The "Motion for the" line through the end of the listing below is what to set down, word for word, and nothing else.

[SOURCE MATERIAL Boundary: Start]

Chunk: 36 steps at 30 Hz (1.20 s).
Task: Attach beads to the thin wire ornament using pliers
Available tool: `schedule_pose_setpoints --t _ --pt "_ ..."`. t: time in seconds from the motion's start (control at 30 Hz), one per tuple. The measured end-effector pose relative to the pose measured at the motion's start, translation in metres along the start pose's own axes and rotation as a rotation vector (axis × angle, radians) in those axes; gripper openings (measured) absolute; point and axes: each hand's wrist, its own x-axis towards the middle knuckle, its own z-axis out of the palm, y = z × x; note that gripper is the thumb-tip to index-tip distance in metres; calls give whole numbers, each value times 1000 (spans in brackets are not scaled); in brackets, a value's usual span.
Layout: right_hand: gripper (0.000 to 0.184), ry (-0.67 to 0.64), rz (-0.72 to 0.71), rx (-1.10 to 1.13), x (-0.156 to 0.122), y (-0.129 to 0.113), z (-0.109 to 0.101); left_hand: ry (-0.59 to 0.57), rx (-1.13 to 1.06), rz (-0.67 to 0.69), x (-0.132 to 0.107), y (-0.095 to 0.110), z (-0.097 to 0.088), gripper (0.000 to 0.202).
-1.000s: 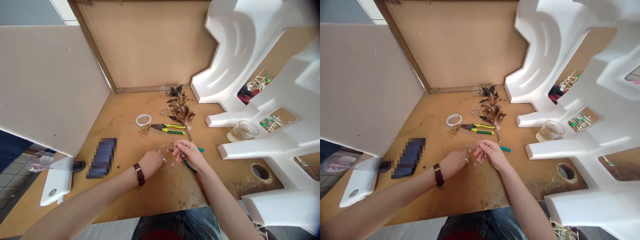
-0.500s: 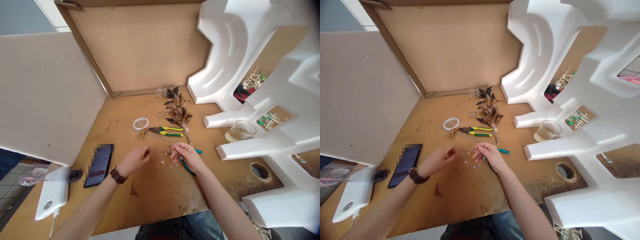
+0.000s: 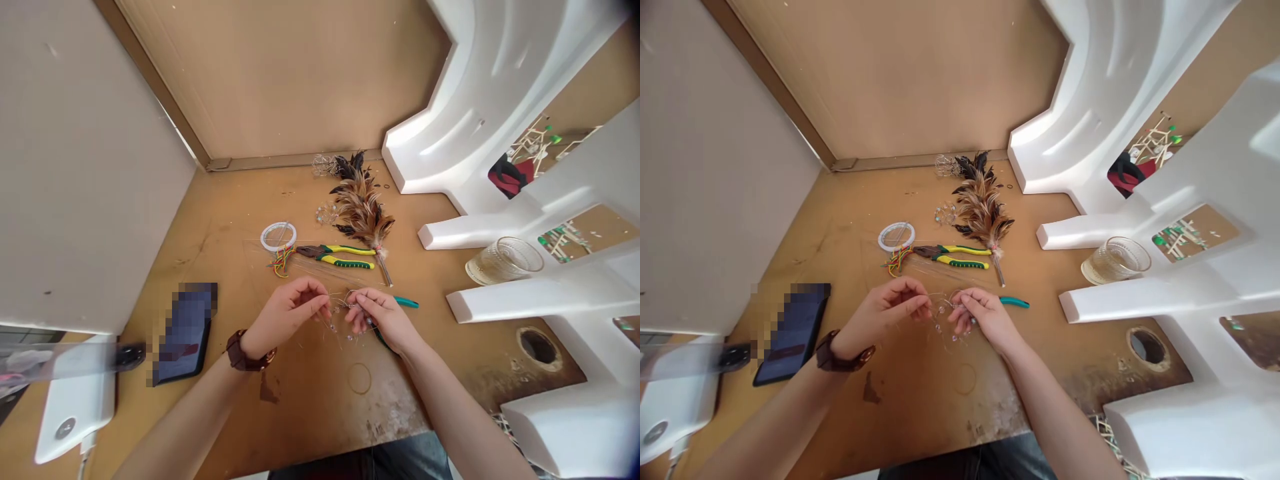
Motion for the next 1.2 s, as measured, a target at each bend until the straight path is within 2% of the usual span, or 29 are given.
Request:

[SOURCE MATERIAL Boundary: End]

• RESULT OF THE EXERCISE:
Motion for the next 1.2 s, as measured, a target at each bend until the straight path is within 2% of the usual span, or 29 are given.
Request:

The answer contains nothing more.